▸ What you should do
Can you give all the records again without altering a single character?

▸ Information
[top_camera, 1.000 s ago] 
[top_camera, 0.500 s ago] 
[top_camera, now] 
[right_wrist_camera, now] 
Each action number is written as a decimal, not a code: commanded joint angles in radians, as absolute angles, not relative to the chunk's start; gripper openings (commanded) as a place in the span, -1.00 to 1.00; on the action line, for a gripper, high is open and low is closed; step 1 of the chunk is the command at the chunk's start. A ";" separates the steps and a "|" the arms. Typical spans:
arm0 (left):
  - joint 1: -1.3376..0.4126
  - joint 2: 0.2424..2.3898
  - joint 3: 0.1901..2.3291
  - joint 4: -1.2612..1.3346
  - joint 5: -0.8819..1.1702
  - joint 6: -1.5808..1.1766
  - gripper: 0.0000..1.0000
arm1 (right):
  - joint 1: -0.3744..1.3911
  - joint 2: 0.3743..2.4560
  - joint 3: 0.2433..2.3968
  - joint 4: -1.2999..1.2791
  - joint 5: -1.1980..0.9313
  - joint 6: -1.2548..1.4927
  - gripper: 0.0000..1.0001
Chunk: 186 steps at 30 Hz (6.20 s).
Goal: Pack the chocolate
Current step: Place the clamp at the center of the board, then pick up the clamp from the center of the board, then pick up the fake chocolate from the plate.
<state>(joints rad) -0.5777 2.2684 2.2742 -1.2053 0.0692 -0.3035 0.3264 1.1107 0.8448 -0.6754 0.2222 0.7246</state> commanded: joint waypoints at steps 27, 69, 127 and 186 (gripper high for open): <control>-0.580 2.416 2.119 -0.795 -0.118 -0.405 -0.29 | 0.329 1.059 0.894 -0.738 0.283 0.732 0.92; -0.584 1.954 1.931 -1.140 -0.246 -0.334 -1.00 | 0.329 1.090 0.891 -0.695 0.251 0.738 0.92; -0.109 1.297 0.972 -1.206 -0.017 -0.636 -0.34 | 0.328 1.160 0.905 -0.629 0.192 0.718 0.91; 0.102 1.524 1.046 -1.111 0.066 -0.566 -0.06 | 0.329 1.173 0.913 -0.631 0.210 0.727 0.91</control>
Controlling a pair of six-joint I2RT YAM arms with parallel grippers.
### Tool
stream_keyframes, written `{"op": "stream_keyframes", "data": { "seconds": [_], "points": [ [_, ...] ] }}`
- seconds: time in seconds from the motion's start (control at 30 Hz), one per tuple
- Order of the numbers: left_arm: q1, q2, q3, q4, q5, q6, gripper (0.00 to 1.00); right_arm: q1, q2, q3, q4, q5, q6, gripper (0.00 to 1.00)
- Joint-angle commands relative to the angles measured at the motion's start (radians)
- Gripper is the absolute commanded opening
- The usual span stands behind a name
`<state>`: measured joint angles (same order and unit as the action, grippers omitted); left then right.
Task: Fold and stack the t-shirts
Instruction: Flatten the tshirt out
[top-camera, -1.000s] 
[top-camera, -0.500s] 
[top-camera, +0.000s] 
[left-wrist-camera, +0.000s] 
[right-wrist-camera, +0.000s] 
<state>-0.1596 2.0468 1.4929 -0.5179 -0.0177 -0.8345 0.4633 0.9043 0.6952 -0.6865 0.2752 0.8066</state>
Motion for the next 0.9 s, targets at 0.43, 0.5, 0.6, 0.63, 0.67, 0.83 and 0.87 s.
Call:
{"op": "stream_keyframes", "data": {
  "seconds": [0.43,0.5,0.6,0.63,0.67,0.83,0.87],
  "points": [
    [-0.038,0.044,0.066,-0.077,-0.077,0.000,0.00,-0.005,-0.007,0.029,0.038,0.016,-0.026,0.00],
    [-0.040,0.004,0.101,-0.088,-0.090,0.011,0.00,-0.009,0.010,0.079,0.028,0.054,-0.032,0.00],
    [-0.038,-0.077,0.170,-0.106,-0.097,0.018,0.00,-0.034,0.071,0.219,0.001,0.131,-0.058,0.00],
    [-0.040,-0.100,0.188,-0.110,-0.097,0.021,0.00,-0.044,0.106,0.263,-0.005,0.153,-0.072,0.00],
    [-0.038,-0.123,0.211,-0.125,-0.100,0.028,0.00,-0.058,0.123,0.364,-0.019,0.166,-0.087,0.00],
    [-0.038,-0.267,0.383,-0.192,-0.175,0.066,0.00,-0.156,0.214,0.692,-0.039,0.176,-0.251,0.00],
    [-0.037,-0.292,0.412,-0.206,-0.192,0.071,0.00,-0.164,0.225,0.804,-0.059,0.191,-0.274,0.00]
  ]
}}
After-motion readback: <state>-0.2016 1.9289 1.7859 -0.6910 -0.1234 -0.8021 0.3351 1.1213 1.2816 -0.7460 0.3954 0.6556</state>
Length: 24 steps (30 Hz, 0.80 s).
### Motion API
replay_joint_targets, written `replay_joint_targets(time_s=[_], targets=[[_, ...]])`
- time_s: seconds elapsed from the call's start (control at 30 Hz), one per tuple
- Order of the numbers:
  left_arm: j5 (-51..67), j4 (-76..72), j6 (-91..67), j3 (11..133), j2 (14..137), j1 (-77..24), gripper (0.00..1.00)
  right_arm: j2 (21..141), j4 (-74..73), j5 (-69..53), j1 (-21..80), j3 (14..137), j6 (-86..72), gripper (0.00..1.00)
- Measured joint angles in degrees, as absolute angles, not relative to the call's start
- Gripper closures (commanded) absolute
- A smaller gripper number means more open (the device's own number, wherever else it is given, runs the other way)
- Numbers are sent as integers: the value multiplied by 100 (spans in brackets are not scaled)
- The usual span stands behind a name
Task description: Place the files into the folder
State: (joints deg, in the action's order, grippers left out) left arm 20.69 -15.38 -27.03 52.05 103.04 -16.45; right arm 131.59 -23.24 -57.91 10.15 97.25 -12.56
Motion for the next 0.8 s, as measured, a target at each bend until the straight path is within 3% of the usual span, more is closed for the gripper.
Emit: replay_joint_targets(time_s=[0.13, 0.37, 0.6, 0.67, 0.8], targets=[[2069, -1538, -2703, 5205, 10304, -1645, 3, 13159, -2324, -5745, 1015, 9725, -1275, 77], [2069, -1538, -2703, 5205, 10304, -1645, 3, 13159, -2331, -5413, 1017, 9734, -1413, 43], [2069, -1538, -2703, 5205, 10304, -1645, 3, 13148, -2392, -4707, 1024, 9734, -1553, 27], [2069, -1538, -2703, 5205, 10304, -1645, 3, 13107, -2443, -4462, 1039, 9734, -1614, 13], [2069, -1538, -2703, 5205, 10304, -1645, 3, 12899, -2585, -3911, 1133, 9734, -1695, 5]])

▸ Response for this exercise
[top_camera, 1.000 s ago] 
[top_camera, 0.500 s ago] 
[top_camera, now] 
[right_wrist_camera, now] 
Each action number is written as a decimal, not a code: commanded joint angles in radians, as absolute angles, not relative to the chunk's start; gripper openings (commanded) as a place in the span, -1.00 to 1.00; on the action line, for a gripper, high is open and low is closed; step 1 of the chunk is the command at the chunk's start. A ";" separates the steps and a "|" the arms. Typical spans:
arm0 (left):
  - joint 1: -1.3376..0.4126
  - joint 2: 0.2424..2.3898
  - joint 3: 0.1901..2.3291
  - joint 4: -1.2612..1.3346
  - joint 5: -0.8819..1.1702
  - joint 6: -1.5808..1.1766
  - gripper: 0.0000..1.0000
arm1 (right):
  - joint 1: -0.3744..1.3911
  - joint 2: 0.3743..2.4560
  - joint 3: 0.2433..2.3968
  - joint 4: -1.2999..1.2791
  - joint 5: -1.1980..0.9313
  - joint 6: -1.2548..1.4927
  - gripper: 0.0000..1.0001
Chunk: 186 steps at 30 Hz (6.20 s).
Goal: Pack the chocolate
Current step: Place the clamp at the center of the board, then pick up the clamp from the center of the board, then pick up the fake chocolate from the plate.
<state>(joints rad) -0.5777 2.2684 2.2742 -1.2053 0.0692 -0.3035 0.3264 1.1107 0.8448 -0.6754 0.2222 0.7246</state> commanded: joint waypoints at steps 27, 69, 127 and 186 (gripper high for open): <control>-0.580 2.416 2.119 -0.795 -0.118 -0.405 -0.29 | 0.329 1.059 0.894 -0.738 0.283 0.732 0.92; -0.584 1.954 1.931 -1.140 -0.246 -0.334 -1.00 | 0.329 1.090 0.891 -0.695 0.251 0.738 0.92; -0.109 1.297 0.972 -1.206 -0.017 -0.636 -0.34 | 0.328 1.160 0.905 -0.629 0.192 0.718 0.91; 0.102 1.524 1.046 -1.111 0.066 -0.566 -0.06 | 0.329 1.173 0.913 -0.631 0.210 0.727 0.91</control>
Controlling a pair of six-joint I2RT YAM arms with parallel grippers.
### Tool
stream_keyframes, written `{"op": "stream_keyframes", "data": { "seconds": [_], "points": [ [_, ...] ] }}`
- seconds: time in seconds from the motion's start (control at 30 Hz), one per tuple
- Order of the numbers: left_arm: q1, q2, q3, q4, q5, q6, gripper (0.00 to 1.00); right_arm: q1, q2, q3, q4, q5, q6, gripper (0.00 to 1.00)
- Joint-angle commands relative to the angles measured at the motion's start (radians)
- Gripper is the absolute commanded opening
- The usual span stands behind a name
`<state>`: measured joint angles (same order and unit as the action, grippers omitted); left then right.
Task: Fold and stack the t-shirts
Instruction: Flatten the tshirt out
[top-camera, -1.000s] 
[top-camera, -0.500s] 
[top-camera, +0.000s] 
[left-wrist-camera, +0.000s] 
[right-wrist-camera, +0.000s] 
<state>-0.1596 2.0468 1.4929 -0.5179 -0.0177 -0.8345 0.4633 0.9043 0.6952 -0.6865 0.2752 0.8066</state>
Motion for the next 0.9 s, targets at 0.43, 0.5, 0.6, 0.63, 0.67, 0.83 and 0.87 s.
Call:
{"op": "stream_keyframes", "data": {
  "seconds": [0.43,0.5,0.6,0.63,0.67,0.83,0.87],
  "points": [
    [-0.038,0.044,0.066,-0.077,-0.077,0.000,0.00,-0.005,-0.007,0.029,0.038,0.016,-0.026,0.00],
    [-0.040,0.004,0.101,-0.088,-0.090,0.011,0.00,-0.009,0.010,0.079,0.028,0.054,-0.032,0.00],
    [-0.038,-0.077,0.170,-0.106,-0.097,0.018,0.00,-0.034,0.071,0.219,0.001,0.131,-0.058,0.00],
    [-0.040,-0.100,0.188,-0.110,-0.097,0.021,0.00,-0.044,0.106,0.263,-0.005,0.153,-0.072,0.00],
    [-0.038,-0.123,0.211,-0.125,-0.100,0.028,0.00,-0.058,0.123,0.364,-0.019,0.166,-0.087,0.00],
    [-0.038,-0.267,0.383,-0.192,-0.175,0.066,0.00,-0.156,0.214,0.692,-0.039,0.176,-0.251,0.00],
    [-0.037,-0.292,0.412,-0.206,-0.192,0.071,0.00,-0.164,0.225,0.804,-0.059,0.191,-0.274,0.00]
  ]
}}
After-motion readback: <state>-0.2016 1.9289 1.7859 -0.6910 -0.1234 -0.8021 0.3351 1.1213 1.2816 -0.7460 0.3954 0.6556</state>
Length: 24 steps (30 Hz, 0.80 s).
### Motion API
replay_joint_targets, written `replay_joint_targets(time_s=[_], targets=[[_, ...]])`
- time_s: seconds elapsed from the call's start (control at 30 Hz), one per tuple
- Order of the numbers:
  left_arm: j5 (-51..67), j4 (-76..72), j6 (-91..67), j3 (11..133), j2 (14..137), j1 (-77..24), gripper (0.00..1.00)
  right_arm: j2 (21..141), j4 (-74..73), j5 (-69..53), j1 (-21..80), j3 (14..137), j6 (-86..72), gripper (0.00..1.00)
- Measured joint angles in degrees, as absolute angles, not relative to the call's start
- Gripper closures (commanded) absolute
- A smaller gripper number means more open (the device's own number, wherever else it is given, runs the other way)
- Numbers are sent as integers: the value multiplied by 100 (spans in brackets are not scaled)
- The usual span stands behind a name
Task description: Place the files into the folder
State: (joints deg, in the action's order, grippers left out) left arm 20.69 -15.38 -27.03 52.05 103.04 -16.45; right arm 131.59 -23.24 -57.91 10.15 97.25 -12.56
Motion for the next 0.8 s, as measured, a target at each bend until the straight path is within 3% of the usual span, more is closed for the gripper.
Emit: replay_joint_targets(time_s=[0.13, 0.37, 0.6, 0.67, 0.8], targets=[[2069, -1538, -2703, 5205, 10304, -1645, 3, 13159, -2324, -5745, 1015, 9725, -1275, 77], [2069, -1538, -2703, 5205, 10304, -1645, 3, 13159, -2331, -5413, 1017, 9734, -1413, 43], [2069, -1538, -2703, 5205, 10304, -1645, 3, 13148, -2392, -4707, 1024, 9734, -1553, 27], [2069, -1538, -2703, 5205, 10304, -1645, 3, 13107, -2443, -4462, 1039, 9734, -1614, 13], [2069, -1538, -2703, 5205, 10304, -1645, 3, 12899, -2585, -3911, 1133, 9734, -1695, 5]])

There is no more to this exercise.